Exercise brief
Your task is to reproduce the listing exactly, without its images.

Given material
#####

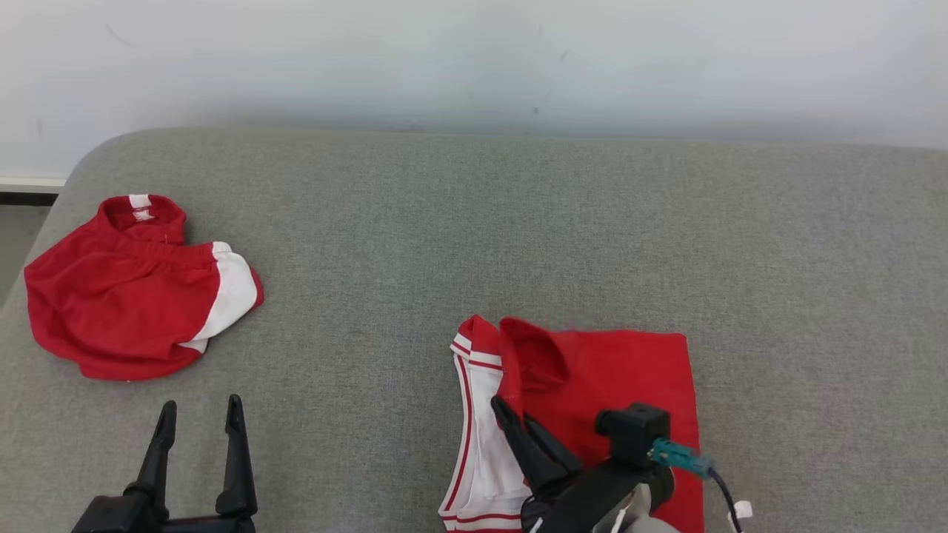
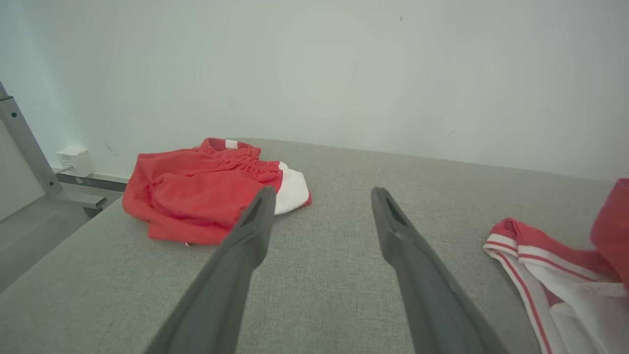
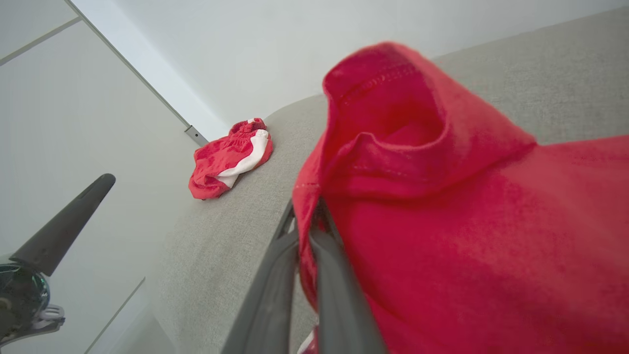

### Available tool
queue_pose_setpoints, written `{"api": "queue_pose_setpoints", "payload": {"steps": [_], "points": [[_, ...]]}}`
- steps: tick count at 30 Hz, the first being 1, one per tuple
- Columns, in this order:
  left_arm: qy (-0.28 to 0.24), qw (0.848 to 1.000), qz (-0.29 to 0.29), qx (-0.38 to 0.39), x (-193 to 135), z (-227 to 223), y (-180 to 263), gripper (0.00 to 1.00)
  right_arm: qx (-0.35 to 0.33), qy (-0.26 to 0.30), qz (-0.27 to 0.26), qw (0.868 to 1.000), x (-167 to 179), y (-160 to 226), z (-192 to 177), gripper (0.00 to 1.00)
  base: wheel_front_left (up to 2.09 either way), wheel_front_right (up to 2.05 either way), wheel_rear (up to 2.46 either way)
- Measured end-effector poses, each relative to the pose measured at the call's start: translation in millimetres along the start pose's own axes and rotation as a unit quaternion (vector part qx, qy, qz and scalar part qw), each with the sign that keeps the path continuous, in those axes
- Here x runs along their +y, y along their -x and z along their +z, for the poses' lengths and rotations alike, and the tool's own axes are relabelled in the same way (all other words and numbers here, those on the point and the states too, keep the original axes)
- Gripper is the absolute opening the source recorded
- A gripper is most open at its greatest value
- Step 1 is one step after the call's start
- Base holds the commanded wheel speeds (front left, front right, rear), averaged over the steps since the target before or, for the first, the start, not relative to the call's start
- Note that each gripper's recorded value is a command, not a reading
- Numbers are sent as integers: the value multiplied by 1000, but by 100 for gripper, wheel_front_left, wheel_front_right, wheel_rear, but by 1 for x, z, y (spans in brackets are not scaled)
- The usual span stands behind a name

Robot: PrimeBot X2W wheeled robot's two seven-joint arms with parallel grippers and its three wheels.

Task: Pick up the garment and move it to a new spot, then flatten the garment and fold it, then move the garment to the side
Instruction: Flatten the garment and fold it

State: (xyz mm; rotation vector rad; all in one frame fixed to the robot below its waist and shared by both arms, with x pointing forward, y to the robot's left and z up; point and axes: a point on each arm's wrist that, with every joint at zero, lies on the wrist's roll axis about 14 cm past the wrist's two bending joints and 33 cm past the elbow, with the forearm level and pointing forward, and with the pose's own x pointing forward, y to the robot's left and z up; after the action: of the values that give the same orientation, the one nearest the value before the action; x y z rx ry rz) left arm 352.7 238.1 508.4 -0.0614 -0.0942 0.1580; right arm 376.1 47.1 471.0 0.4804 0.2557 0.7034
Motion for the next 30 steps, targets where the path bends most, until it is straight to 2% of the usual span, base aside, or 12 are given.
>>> {"api": "queue_pose_setpoints", "payload": {"steps": [1,2,3,4,11,16,19,24,30], "points": [[0,1000,0,0,0,0,0,100,0,0,0,1000,0,0,0,0,0,0,0],[0,1000,1,0,0,0,1,100,10,-2,-2,1000,-1,0,-6,31,0,0,0],[1,1000,1,1,1,0,1,100,20,-2,-4,1000,-1,1,-13,47,0,0,0],[1,1000,1,1,1,0,1,100,20,-2,-4,1000,-1,1,-13,100,0,0,0],[3,1000,-3,0,-3,0,0,100,-18,5,-7,1000,-4,-1,7,100,0,0,0],[6,1000,-14,-3,-10,1,-2,100,-73,35,-43,996,-36,14,48,100,0,0,0],[7,1000,-22,-6,-14,3,-4,100,-122,54,-70,989,-54,29,80,100,0,0,0],[5,999,-33,-13,-21,7,-7,100,-170,98,-122,973,-80,67,110,100,0,0,0],[2,999,-43,-23,-27,13,-8,100,-199,137,-182,953,-100,111,124,100,0,0,0]]}}
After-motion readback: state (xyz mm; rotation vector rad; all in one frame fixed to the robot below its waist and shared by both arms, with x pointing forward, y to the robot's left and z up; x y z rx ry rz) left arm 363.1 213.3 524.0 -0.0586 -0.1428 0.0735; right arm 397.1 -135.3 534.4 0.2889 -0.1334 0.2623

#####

Solution to this exercise
### Available tool
queue_pose_setpoints, written `{"api": "queue_pose_setpoints", "payload": {"steps": [_], "points": [[_, ...]]}}`
- steps: tick count at 30 Hz, the first being 1, one per tuple
- Columns, in this order:
  left_arm: qy (-0.28 to 0.24), qw (0.848 to 1.000), qz (-0.29 to 0.29), qx (-0.38 to 0.39), x (-193 to 135), z (-227 to 223), y (-180 to 263), gripper (0.00 to 1.00)
  right_arm: qx (-0.35 to 0.33), qy (-0.26 to 0.30), qz (-0.27 to 0.26), qw (0.868 to 1.000), x (-167 to 179), y (-160 to 226), z (-192 to 177), gripper (0.00 to 1.00)
  base: wheel_front_left (up to 2.09 either way), wheel_front_right (up to 2.05 either way), wheel_rear (up to 2.46 either way)
- Measured end-effector poses, each relative to the pose measured at the call's start: translation in millimetres along the start pose's own axes and rotation as a unit quaternion (vector part qx, qy, qz and scalar part qw), each with the sign that keeps the path continuous, in those axes
- Here x runs along their +y, y along their -x and z along their +z, for the poses' lengths and rotations alike, and the tool's own axes are relabelled in the same way (all other words and numbers here, those on the point and the states too, keep the original axes)
- Gripper is the absolute opening the source recorded
- A gripper is most open at its greatest value
- Step 1 is one step after the call's start
- Base holds the commanded wheel speeds (front left, front right, rear), averaged over the steps since the target before or, for the first, the start, not relative to the call's start
- Note that each gripper's recorded value is a command, not a reading
- Numbers are sent as integers: the value multiplied by 1000, but by 100 for gripper, wheel_front_left, wheel_front_right, wheel_rear, but by 1 for x, z, y (spans in brackets are not scaled)
- The usual span stands behind a name

Robot: PrimeBot X2W wheeled robot's two seven-joint arms with parallel grippers and its three wheels.

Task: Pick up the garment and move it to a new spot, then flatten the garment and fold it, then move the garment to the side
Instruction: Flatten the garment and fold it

State: (xyz mm; rotation vector rad; all in one frame fixed to the robot below its waist and shared by both arms, with x pointing forward, y to the robot's left and z up; point and axes: a point on each arm's wrist that, with every joint at zero, lies on the wrist's roll axis about 14 cm past the wrist's two bending joints and 33 cm past the elbow, with the forearm level and pointing forward, and with the pose's own x pointing forward, y to the robot's left and z up; after the action: of the values that give the same orientation, the one nearest the value before the action; x y z rx ry rz) left arm 352.7 238.1 508.4 -0.0614 -0.0942 0.1580; right arm 376.1 47.1 471.0 0.4804 0.2557 0.7034
Motion for the next 30 steps, targets where the path bends most, until it is straight to 2% of the usual span, base aside, or 12 are given.
>>> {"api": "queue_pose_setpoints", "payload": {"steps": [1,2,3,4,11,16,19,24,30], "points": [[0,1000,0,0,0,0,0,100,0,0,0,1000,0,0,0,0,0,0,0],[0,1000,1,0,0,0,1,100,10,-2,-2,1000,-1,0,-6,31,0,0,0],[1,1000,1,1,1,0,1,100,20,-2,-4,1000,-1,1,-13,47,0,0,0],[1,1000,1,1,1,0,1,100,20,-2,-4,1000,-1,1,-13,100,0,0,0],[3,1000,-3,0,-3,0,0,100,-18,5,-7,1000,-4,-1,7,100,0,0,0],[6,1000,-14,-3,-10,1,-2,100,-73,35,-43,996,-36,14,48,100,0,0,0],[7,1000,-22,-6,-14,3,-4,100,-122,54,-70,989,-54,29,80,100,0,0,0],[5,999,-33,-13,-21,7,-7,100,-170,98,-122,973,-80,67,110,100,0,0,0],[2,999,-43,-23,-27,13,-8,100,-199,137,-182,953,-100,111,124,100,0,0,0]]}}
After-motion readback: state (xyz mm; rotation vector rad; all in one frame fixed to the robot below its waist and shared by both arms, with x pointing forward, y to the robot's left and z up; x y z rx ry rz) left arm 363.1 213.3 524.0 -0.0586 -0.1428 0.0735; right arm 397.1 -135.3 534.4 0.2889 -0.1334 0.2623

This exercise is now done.